» **What the task asks**
Say how many lines of the material include "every". Give the number without any other text.
:::
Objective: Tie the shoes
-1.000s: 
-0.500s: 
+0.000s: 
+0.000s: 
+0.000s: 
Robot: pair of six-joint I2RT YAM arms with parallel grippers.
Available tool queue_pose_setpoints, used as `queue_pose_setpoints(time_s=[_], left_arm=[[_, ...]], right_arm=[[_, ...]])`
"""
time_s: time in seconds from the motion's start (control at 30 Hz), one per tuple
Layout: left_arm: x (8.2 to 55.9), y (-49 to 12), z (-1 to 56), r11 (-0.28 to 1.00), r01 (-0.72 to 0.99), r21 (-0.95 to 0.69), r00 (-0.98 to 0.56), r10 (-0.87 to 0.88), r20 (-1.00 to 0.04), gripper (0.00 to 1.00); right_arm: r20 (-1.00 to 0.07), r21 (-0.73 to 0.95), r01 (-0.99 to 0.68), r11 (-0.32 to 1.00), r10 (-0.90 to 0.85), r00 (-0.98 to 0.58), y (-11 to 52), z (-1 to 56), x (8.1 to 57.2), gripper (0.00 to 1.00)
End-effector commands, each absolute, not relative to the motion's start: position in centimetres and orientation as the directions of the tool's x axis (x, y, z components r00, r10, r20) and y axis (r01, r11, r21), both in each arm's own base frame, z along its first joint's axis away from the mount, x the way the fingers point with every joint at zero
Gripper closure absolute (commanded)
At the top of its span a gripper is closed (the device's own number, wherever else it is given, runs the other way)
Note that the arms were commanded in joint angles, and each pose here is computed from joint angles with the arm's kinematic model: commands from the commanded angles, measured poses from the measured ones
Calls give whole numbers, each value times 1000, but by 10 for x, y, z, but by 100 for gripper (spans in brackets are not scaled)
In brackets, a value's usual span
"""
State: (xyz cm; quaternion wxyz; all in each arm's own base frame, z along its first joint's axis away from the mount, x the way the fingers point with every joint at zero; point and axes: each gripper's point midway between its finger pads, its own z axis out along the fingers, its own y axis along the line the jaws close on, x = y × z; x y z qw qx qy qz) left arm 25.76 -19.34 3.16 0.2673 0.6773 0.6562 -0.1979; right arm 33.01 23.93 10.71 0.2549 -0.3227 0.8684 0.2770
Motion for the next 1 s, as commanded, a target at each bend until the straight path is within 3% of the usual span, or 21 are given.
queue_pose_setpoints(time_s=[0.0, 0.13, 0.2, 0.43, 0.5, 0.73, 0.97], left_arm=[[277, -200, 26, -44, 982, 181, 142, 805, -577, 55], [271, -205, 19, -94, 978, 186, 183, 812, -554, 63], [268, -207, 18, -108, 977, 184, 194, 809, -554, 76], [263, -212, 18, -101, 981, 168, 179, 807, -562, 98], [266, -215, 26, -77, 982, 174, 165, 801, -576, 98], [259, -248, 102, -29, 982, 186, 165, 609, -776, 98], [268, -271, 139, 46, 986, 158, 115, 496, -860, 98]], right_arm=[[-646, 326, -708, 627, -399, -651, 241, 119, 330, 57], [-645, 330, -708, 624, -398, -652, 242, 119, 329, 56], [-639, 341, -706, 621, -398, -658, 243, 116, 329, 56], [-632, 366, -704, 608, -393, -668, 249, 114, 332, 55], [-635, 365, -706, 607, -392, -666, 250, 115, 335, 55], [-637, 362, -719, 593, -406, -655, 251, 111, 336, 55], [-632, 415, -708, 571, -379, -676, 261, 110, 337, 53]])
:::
» **Answer section**
2